(Collected data entries)
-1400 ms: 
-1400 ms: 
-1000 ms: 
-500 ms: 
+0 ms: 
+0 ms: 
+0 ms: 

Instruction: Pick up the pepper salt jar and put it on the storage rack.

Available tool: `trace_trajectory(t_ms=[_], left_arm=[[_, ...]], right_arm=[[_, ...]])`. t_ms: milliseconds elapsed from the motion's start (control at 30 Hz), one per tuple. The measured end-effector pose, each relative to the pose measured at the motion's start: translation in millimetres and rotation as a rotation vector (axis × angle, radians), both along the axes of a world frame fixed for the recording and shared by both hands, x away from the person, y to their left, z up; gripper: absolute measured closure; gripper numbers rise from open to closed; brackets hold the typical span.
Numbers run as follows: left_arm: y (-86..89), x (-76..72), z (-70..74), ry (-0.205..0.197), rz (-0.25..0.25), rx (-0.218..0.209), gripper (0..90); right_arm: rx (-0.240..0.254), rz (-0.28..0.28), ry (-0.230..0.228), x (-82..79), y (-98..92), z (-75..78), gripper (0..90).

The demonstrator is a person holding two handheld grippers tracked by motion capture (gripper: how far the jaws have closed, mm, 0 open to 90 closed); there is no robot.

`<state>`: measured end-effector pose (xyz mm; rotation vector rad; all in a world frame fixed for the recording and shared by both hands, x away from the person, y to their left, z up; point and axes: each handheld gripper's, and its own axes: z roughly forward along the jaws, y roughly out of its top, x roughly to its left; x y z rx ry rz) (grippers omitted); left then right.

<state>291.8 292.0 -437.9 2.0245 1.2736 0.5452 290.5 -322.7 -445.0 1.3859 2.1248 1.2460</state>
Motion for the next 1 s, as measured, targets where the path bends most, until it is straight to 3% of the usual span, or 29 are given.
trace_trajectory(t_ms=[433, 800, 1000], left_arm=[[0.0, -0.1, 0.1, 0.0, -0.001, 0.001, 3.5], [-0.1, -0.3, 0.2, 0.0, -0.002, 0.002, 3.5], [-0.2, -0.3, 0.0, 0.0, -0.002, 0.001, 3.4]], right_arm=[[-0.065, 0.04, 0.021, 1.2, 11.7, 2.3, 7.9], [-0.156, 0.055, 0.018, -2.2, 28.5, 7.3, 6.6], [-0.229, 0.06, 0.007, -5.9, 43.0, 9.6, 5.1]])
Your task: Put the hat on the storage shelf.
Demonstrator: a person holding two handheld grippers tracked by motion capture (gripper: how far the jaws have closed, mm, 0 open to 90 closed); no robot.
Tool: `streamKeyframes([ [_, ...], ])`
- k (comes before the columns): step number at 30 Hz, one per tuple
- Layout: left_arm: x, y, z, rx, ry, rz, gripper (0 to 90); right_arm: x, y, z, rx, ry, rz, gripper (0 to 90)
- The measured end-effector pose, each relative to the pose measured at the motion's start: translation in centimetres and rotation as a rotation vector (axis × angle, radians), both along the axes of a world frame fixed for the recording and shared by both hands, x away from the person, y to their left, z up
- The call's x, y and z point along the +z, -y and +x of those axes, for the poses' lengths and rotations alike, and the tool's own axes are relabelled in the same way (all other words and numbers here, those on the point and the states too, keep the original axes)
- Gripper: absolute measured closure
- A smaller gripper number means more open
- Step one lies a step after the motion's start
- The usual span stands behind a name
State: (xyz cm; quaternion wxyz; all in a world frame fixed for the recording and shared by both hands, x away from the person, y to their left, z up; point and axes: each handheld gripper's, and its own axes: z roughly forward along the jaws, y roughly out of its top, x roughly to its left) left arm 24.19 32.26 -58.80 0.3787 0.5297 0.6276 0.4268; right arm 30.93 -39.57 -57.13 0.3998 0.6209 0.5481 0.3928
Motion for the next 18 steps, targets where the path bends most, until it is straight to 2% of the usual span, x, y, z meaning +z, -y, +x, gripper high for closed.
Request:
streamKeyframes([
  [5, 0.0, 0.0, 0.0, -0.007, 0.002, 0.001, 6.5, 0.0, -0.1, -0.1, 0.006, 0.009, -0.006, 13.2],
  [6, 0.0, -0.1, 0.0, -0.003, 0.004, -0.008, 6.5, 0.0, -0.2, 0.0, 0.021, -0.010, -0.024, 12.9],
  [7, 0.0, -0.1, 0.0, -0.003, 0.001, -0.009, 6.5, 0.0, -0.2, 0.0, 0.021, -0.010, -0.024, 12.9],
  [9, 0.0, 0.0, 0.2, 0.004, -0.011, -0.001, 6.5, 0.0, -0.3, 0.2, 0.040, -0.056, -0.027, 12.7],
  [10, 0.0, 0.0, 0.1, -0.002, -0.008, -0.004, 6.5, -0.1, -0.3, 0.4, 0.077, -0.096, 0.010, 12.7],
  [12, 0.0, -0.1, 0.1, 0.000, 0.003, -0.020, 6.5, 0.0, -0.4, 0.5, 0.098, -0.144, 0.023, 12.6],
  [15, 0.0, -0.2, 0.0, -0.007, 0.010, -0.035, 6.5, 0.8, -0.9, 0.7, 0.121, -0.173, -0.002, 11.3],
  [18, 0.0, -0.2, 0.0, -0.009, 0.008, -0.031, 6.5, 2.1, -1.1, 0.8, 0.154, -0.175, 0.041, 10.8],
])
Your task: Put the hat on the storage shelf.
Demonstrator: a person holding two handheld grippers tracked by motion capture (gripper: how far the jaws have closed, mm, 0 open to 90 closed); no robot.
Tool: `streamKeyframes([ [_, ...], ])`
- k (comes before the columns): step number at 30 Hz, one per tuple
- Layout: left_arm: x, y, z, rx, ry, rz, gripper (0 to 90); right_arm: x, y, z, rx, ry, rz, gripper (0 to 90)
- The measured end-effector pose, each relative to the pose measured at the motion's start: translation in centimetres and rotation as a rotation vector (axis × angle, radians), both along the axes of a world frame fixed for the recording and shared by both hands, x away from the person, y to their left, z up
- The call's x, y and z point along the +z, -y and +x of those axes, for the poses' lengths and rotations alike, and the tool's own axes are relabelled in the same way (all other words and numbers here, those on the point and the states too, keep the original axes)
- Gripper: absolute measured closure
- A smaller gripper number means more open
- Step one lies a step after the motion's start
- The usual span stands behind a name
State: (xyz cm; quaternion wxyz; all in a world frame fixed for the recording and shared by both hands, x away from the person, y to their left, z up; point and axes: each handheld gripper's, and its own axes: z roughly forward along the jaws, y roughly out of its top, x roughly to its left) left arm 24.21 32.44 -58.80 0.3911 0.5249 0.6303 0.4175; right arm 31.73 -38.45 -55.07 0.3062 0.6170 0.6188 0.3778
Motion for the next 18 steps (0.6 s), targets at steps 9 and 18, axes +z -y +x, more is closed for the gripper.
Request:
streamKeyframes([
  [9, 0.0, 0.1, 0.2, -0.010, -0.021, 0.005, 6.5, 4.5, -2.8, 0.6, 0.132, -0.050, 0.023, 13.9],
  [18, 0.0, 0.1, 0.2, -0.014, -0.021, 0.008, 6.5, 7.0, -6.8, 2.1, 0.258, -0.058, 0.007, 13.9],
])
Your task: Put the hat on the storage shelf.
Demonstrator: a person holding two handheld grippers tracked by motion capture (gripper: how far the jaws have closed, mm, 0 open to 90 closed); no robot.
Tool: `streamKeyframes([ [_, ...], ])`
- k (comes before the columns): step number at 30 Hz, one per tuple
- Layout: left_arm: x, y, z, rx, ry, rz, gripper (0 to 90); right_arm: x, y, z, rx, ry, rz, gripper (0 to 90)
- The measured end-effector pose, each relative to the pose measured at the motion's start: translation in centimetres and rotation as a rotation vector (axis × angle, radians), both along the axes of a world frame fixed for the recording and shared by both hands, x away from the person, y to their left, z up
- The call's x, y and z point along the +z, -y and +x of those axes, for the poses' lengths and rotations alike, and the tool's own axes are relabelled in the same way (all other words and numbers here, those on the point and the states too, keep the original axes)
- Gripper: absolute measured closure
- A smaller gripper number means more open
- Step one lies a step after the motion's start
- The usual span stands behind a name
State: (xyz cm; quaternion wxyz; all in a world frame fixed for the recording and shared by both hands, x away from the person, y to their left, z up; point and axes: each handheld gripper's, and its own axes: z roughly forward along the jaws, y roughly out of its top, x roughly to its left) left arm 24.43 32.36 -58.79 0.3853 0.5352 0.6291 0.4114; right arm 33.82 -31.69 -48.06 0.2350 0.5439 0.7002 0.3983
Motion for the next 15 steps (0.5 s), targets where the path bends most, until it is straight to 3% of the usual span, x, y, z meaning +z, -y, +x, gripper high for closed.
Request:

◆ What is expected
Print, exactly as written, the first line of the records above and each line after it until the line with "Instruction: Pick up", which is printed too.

◆ Task solution
-1400 ms: 
-1400 ms: 
-1000 ms: 
-500 ms: 
+0 ms: 
+0 ms: 
+0 ms: 

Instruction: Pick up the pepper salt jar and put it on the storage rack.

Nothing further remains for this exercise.